From the entries that follow, extract each line holding the string "block".

━━ Supplied material

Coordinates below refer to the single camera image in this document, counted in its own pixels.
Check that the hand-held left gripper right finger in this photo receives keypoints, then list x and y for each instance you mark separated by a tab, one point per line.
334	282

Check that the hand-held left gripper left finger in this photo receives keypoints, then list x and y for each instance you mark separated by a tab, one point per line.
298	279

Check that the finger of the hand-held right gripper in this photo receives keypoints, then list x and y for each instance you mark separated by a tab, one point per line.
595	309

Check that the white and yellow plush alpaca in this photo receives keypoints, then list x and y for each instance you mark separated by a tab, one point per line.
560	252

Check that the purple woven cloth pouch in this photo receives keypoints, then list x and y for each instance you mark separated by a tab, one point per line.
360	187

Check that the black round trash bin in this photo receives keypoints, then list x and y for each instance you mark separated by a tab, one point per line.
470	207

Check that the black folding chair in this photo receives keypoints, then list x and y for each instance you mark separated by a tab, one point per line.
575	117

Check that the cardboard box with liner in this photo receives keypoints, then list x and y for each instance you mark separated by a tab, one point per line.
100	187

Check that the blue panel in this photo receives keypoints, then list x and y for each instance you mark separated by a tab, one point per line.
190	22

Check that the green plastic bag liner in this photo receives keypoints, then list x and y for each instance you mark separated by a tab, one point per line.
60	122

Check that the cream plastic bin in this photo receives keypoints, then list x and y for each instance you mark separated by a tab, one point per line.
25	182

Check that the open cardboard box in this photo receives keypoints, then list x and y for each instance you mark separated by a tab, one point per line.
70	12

━━━━
━━ Supplied material

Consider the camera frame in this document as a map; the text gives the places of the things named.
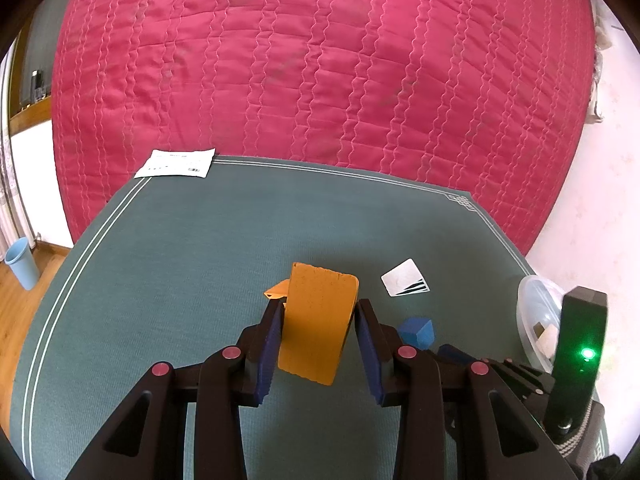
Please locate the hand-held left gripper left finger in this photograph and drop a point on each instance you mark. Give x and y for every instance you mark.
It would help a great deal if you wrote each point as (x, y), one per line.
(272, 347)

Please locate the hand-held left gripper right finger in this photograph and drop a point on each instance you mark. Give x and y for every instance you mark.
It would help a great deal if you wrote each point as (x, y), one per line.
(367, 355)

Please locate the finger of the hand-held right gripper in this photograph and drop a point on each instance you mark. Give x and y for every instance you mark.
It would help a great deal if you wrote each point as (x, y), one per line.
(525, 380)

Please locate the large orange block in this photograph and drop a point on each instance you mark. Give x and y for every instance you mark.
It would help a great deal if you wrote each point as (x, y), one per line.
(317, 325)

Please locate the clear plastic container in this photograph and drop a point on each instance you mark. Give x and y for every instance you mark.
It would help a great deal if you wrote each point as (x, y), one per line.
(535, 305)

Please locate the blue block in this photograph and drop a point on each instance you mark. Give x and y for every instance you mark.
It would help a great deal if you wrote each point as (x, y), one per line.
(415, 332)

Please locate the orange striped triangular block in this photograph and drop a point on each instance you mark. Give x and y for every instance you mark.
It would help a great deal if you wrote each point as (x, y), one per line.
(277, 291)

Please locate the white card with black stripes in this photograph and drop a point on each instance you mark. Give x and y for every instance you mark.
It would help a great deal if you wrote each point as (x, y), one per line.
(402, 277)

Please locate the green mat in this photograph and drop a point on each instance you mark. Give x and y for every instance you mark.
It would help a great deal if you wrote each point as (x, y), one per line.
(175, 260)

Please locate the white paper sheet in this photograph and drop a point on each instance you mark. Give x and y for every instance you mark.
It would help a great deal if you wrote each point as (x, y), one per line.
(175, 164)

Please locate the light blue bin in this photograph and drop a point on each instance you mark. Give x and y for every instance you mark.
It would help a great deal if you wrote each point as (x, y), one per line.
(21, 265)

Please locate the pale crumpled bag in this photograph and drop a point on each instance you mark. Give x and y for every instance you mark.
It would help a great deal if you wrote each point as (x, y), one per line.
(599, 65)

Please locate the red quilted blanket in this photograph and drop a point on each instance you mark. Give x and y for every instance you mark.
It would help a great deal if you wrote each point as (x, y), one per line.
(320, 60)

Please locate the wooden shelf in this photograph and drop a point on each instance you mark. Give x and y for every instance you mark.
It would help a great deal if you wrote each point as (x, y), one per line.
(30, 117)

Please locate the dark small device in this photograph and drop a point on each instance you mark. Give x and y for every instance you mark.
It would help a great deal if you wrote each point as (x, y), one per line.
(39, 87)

━━━━

#### Answer box
Please locate the large orange block in this photograph and drop a point on each instance you mark. Give x and y for every instance you mark.
Please locate the blue block in this photograph and drop a point on each instance you mark. Give x and y for every instance you mark.
Please locate the orange striped triangular block in this photograph and drop a point on each instance you mark. Give x and y for every instance you mark.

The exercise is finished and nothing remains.